KFVS submitted a Freedom of Information Act request to the VA asking for complaints filed against the hospital and/or Dr. Klein since 2015.
It took more than two months to get that information, and when it arrived everything was redacted. There wasn’t any information in the 60 pages they sent.
U.S. Senator Claire McCaskill of Missouri joined U.S. Senator Ron Johnson of Wisconsin in calling on Department of Veterans Affairs Secretary David Shulkin to fully investigate claims of improper care at the John J. Pershing Veterans Affairs Medical Center in Poplar Bluff.
“Our veterans have earned the best care possible, so when whistleblowers expose issues with veterans’ medical treatment they need to be addressed immediately,” said Senator McCaskill in a statement. “I’m deeply concerned by any allegations that VA is not promptly investigating and resolving these issues.”
The letter from McCaskill and Johnson asks Secretary Shulkin to direct all VA employees to cease any retaliation against Dr. Klein.

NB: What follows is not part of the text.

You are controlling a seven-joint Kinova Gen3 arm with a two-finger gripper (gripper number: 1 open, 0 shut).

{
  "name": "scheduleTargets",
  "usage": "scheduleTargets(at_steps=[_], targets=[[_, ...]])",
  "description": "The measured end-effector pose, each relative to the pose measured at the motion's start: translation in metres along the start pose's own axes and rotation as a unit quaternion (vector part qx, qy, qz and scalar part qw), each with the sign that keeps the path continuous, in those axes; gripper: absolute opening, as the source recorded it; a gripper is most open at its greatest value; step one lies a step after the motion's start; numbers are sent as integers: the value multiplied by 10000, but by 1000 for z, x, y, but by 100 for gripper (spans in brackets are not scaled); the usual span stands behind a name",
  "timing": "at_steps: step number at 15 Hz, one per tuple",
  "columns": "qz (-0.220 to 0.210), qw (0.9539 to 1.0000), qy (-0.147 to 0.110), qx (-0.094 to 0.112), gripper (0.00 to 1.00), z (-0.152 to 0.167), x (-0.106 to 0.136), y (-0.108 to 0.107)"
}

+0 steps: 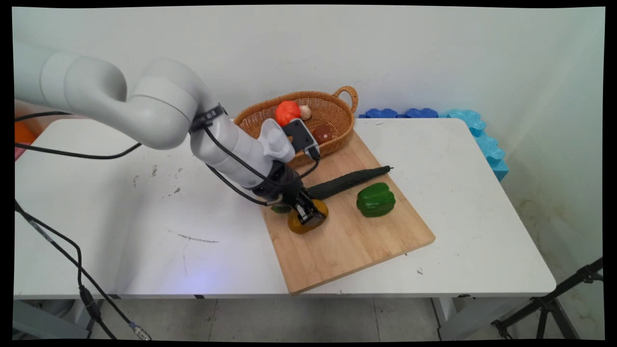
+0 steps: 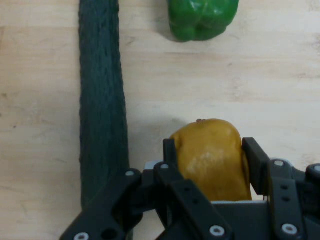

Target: Place the picked object on the cutting board

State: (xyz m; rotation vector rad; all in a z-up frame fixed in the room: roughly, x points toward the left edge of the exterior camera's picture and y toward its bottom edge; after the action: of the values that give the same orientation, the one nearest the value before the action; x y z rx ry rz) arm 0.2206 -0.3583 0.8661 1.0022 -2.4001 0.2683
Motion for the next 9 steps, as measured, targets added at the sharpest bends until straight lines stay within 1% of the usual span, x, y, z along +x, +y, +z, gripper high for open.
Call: scheduleTargets(at_steps=[6, 7, 9], targets=[[67, 10000, 4, -15, 0, 17, -5, 3], [81, 10000, 14, -21, 100, 18, -6, 2], [117, 9999, 31, -34, 100, 20, -6, 2]])
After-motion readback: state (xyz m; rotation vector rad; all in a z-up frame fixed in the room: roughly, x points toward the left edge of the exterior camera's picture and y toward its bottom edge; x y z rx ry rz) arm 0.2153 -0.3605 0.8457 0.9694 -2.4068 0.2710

“There is no excuse for retaliation against VA whistleblowers like Dr. Klein,” said Senator Ron Johnson. “The President’s recent executive order makes that abundantly clear. The VA should fully comply with the Committee’s request and stop the retaliation against Dr. Klein, who was only trying to expose substandard patient care.”
The Senators have asked for answers to questions regarding this case, and requests those answers as soon as possible, but no later than 5 p.m. on May 17, 2017.